O candidato ao governo do PT, Roberto Carlos, na pesquisa Brand/Século Diário, aparece com possibilidade de vir a ser a terceira via do pleito. O que não deixa de ser uma surpresa. Caso se consolide, os principais concorrentes, Paulo Hartung (PMDB) – favorito – e Renato Casagrande – com condições reais de competição -, vão ter que prolongar a disputa para o segundo turno. Hipótese que passa a existir, muito embora Roberto Carlos não conte, efetivamente, com a companhia da candidatura de seu partido ao Senado, João Coser. O ex-prefeito de Vitória se juntou a Hartung, num apoio mútuo, por debaixo dos panos. Pelo qual, inclusive, Roberto Carlos seria meramente um candidato laranja. Para se consolidar como terceira via, ele tem que ir além de 12% dos votos. Não é uma tarefa das mais difíceis, se todo o PT se comprometer com sua candidatura. A fatia eleitoral do partido no Estado gira na casa dos 25%.
Federal
Volta e meia me pedem opinião sobre eleições. Na maioria das vezes, disputa de deputado federal. Uma eleição de poucas vagas (10) e fortes competidores.
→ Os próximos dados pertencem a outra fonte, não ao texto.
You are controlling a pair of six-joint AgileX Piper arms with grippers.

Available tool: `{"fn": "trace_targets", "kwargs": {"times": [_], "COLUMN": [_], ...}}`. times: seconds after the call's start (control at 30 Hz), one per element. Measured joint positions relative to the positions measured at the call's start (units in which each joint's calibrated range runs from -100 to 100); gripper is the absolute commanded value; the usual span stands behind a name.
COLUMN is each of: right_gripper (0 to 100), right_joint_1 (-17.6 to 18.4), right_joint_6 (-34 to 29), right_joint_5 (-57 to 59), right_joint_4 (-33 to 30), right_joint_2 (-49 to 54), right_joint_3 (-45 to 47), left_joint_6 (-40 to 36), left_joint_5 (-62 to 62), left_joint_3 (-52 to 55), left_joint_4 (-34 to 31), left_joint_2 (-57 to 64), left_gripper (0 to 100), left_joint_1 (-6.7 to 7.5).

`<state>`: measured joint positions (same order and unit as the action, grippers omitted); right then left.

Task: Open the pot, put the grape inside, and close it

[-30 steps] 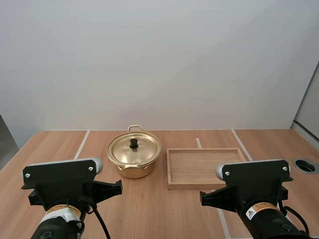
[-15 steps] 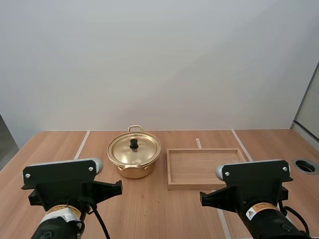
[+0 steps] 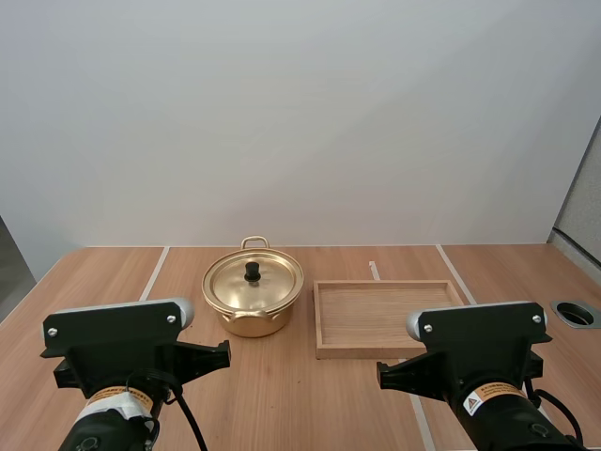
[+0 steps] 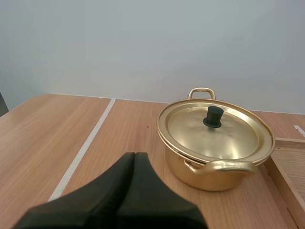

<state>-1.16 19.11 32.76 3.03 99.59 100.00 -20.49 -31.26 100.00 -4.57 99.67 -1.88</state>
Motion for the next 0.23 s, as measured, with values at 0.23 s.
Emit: {"fn": "trace_targets", "kwargs": {"times": [0.23], "right_gripper": [0], "right_joint_1": [0.0], "right_joint_6": [0.0], "right_joint_5": [0.0], "right_joint_4": [-0.09], "right_joint_2": [0.0], "right_joint_3": [0.0], "left_joint_6": [0.0], "left_joint_5": [0.0], "left_joint_3": [0.0], "left_joint_4": [0.0], "left_joint_2": [0.0], "left_gripper": [0], "left_joint_1": [0.0]}}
Alguns, inclusive, com capacidade para voos mais altos.
Federal II
Diria que eleitos, mesmo, vejo três: o ex-prefeito da Serra Sérgio Vidigal (PDT) e também outro político do município, o ex-secretário de Esporte de Casagrande e seu atual líder na Assembleia, Vandinho Leite (PSB). Além de Lelo Coimbra (PMDB). As sete vagas restantes têm gente batendo cabeça…
Federal III
Max Filho (PSDB), Helder Salomão (PT) e Marcus Vicente (PP) estão entre eles. Há situações de favoritos como Paulo Folleto (PSB), sendo apertado no seu reduto eleitoral (Colatina) por Guerino Balestrassi (PSDB), candidato de Hartung.
Federal IV
E, também, o caso do petista Givaldo Vieira que, como vice-governador, construiu uma eleição praticamente ganha. Só que ele já foi despejado da máquina do governo.
Federal V
Outros que buscam a reeleição são Carlos Manato (SDD) e Iriny Lopes (PT). Costumam sair atrás, mas chegar entre os eleitos. Há ainda caras novas a serem dimensionadas – este assunto fica para uma próxima coluna.
Federal VI
Fora o caso especial do ex-prefeito de Vitória Luiz Paulo Vellozo Lucas (PSDB). Cotado para o Senado, mas rebaixado para disputar a Câmara, vai ter que tomar voto dos outros e ainda pegar o prefeito de Vitória. Luciano Rezende (PPS) pela frente. Tem condição? Tem. Mas sabe saltar obstáculos? Anda meio pesado.
Indignação
Revoltante a conduta da Prefeitura de Vitória em relação ao jornalista Roberto Leão Junquilho, que tem uma história no jornalismo capixaba e no sindicalismo da classe. Uma mera suspeita com gastos exorbitantes com o telefone funcional, levou, de imediato, a prefeitura a demiti-lo sumariamente. Quando, na verdade, havia ocorrido um mero erro da operadora de celular.
Indignação II
Na verdade, o jornalista foi vítima de uma política que impera no Estado: do bom-mocismo. Quando representantes do poder público pegam situações desta natureza para fortalecer sua imagem da honestidade e decência, que no final das contas, servem para encobrir a pobreza de suas propostas política.